# Task details:
A faithful copy is needed. Set down all of the data below exactly.

Items listed in a dataset:
BEGIN
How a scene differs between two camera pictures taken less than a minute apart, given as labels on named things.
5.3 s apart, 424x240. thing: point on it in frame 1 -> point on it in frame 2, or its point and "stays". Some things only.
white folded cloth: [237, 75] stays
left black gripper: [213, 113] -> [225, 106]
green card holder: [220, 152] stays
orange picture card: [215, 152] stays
END
# Response area:
How a scene differs between two camera pictures taken less than a minute apart, given as labels on named things.
5.3 s apart, 424x240. thing: point on it in frame 1 -> point on it in frame 2, or its point and "stays". Some things only.
white folded cloth: [237, 75] stays
left black gripper: [213, 113] -> [225, 106]
green card holder: [220, 152] stays
orange picture card: [215, 152] stays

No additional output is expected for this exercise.